Since my early teenage days I am into photography, though with several interruptions. A picture I like must be full of atmosphere, telling a story, magically transporting all the circumstances which cannot be printed on a sheet of paper: the scent of the flowers and warmth of an early spring day, the joyful activity and sound-scape of a street in Kyoto during Gion Matsuri, the smell of humid old cedar-wood and moss on a veranda facing a Japanese garden in the rain.
Aside from technical aspects (which often are ridiculously over-emphasized), I experience taking a picture very much like writing calligraphy: in this very moment I am fully present, and complete my work in one breath; not much can be improved thereafter.
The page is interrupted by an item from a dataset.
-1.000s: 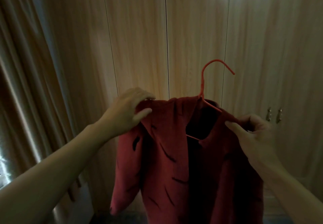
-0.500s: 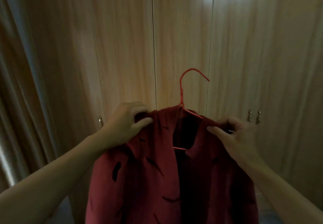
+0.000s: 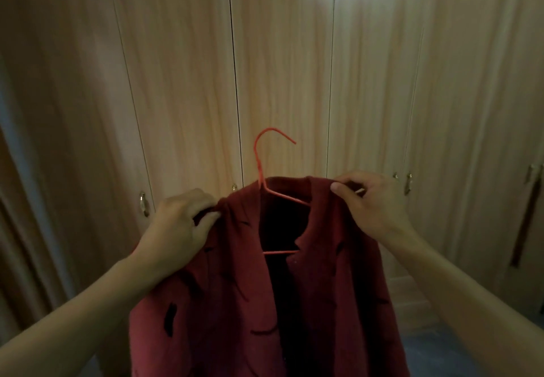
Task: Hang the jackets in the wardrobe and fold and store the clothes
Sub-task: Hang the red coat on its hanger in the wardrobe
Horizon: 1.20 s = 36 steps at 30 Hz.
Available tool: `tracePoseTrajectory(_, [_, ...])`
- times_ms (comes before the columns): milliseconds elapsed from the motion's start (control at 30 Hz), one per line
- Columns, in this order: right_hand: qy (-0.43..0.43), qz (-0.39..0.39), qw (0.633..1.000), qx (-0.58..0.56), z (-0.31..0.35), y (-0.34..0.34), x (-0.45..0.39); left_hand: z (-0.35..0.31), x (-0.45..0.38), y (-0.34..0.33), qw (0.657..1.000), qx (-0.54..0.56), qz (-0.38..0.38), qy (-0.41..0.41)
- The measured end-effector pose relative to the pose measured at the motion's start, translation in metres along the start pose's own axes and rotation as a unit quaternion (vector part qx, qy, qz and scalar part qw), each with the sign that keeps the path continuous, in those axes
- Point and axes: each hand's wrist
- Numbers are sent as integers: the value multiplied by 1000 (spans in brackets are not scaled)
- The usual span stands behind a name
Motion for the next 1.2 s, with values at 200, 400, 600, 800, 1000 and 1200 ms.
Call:
tracePoseTrajectory(200, [93,-20,995,-44,37,-38,0,-16,5,-18,998,46,-38,17])
tracePoseTrajectory(400, [72,103,991,43,17,-45,-9,-2,11,-7,987,60,-125,85])
tracePoseTrajectory(600, [97,168,977,90,7,-53,-10,10,18,-4,989,60,-112,73])
tracePoseTrajectory(800, [50,90,995,-11,0,-82,2,33,18,10,997,63,-8,43])
tracePoseTrajectory(1000, [-7,44,997,-65,6,-102,6,75,26,32,993,70,79,54])
tracePoseTrajectory(1200, [-17,38,996,-75,5,-129,2,87,28,13,996,77,39,38])
Point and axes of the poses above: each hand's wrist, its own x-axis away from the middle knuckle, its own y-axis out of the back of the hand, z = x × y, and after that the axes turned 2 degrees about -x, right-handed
Most important is not being disturbed in my mindset by the action itself.
The reason why I gave up photography several times for years was that searching for nice views and handling a camera disturbed me experiencing the very situation I wanted to capture, and the wish of documenting everything became over-dominant. Doing calligraphy, you destroy your work already before the brush touches the paper if your mind is occupied by the desire to write something good.
One of my favourite photographers, Henri Cartier-Bresson, was made aware of Eugen Herrigels “Zen in der Kunst des Bogenschiessens” by his artist friend Georges Braque. Later, another famous photographer, Robert Doisneau, compared Cartier-Bressons work to that of a Japanese archer. It is not transmitted if he had in mind the aesthetic and solemn atmosphere of Zen archery Herrigel described in his book, or the wild yabusame horse riders who attempt to hit the bull’s eye in full gallop, but both images describe very well the process of taking a picture, I guess.